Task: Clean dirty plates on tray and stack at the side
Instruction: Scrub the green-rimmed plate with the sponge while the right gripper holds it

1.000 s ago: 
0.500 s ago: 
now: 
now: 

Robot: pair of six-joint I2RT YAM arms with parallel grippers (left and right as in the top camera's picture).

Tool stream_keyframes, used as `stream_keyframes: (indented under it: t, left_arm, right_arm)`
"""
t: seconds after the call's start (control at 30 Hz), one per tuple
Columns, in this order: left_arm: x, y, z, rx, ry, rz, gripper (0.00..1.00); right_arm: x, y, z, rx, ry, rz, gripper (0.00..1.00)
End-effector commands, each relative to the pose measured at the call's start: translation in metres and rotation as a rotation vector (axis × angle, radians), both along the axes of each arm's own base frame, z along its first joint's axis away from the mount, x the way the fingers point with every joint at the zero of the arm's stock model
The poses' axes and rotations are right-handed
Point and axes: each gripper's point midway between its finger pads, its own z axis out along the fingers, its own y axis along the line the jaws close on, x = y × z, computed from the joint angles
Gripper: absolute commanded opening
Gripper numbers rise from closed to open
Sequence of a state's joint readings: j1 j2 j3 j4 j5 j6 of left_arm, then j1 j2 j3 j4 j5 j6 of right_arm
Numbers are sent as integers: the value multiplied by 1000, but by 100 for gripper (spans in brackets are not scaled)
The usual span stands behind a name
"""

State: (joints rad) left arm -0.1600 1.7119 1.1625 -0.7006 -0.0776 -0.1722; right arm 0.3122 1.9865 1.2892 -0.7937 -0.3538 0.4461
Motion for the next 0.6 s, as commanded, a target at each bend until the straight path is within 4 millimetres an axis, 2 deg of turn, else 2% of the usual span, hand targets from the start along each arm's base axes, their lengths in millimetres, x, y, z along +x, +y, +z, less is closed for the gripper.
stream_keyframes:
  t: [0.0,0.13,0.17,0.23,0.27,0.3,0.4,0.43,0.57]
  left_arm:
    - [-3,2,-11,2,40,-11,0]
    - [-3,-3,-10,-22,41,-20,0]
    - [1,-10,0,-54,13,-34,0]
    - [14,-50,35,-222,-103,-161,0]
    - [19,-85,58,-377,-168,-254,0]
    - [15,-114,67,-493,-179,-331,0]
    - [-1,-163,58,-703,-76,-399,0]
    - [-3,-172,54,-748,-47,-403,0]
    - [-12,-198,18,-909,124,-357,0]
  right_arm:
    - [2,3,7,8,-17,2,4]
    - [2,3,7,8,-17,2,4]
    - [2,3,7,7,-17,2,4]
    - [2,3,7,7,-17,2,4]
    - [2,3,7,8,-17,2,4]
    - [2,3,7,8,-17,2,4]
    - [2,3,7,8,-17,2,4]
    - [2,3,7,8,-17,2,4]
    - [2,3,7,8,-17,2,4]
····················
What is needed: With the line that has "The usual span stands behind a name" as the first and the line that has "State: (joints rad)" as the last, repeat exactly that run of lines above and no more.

Output of the exercise:
The usual span stands behind a name
"""

State: (joints rad) left arm -0.1600 1.7119 1.1625 -0.7006 -0.0776 -0.1722; right arm 0.3122 1.9865 1.2892 -0.7937 -0.3538 0.4461

That completes the response to the exercise.